WH Schools promotes signing up for free, reduced meals

WH Schools promotes signing up for free, reduced meals
Dave Mast

West Holmes Schools’ growing lunch debt has risen to $13,072.33 of unpaid meal expenses. One way to combat that is to have qualified families sign up for free and reduced lunches.


For students and staff in the West Holmes School District, summer brings some welcomed time off from school.

For Food Service Director Dawn Martin, there is time to take a breather, but one aspect of the food service will continue to march on — the lunch debt.

Over the years the lunch debt has continued to climb, and as this school year ended, the lunch debt stood at $13,072.33.

Lunch debt is accrued when students charge their lunches and then don’t pay it back, and the district has watched as that number has grown.

“That’s from our juniors all the way down to our kindergartners,” Martin said of the charges. “Each year the debt rolls over, so they are still responsible.”

Students are responsible for that debt until they become seniors. That year senior adviser Melissa Rodhe and high school secretary Shannon Dye dig in their heels and go to work collecting those fees from the seniors prior to graduation night.

Martin said if those fees aren’t paid, seniors may not be able to walk across and get their diploma on graduation ceremony.

Martin said one positive in the scenario is the district does receive donations from community members that are designated specifically for these expenses, including people who send in specified amounts that are doled out randomly among students to lower their accounts.

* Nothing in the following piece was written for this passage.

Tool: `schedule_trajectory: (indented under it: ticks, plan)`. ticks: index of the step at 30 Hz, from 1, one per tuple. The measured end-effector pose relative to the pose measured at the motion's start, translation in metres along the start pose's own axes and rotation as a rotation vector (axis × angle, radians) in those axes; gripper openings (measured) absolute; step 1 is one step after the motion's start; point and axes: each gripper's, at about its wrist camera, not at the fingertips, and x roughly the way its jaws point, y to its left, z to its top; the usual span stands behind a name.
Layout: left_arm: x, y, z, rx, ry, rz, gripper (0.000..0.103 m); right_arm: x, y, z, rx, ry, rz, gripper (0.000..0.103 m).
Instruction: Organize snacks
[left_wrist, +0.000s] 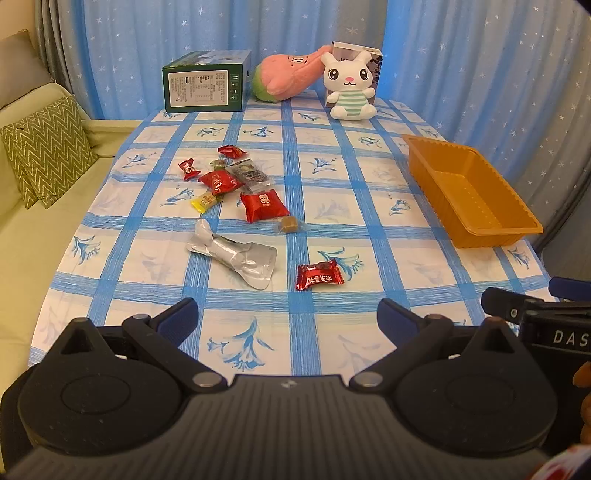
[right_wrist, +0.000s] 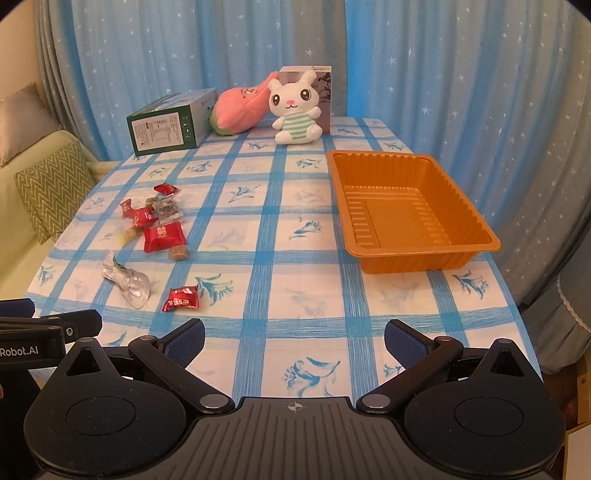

“We are gracious for that,” Martin said, noting those funds are helping students and their families out. She said if someone would like to donate to that fund, they may do so by sending a check to her attention at the central office, making it out to West Holmes Cafeterias.

“We have an angel fund for each building, and we put the money in those accounts and transfer it to students,” Martin said, noting those funds must be distributed equally and fairly among all students with lunch debt.

Martin said the biggest way to combat the growing unpaid charge fees is parents making the effort to fill out the necessary forms to receive free and reduced meals.

Those forms are available online on the district website and may be filled out any time over the summer or during the school year.

Once the forms are filled out, families will remain responsible for the back-debt but will be eligible for free and reduced meals that will help lesson or eliminate further debt being accrued.

“Not only does that help them out, it helps the school out too because it gets the school some title money for extra educational things for our students,” Martin said.

While there may be a stigma attached to receiving free and reduced lunches, Martin said families shouldn’t be concerned with that because it is all confidential, and she said people would be surprised how many families are already receiving free and reduced lunches.

“I understand that pride issue, and some people may not want to admit it, but that little bit can really help a family out,” Martin said.

She said this past school year the government provided free meals to students qualifying for reduced meals, a program that will extend into next year.

In addition, Martin said this summer families can sign up to receive SEBT cards that provide $40 a month per student, which is a $120 value over the summer months.

“The cards are created for students to purchase more fruits and vegetables and build healthier meals over the summer months,” Martin said.

These cards are available to any student who is on free or reduced lunches. Those cards and all the pertinent information will be available on the district webpage.

Anyone wanting to sign up for free and reduced meal applications for the 2024-25 school year may do so beginning July 1.

“If we receive applications before then, we aren’t allowed to accept them,” Martin said.

She implored anyone remotely close to eligible for the program to sign up.

“Even if you’re right on the borderline, just fill out the application,” Martin said. “It’s really easy to fill out.”

Once received, Martin will review all applications and send out letters of acceptance or refusal.

Free and reduced meals are based on family income and family size.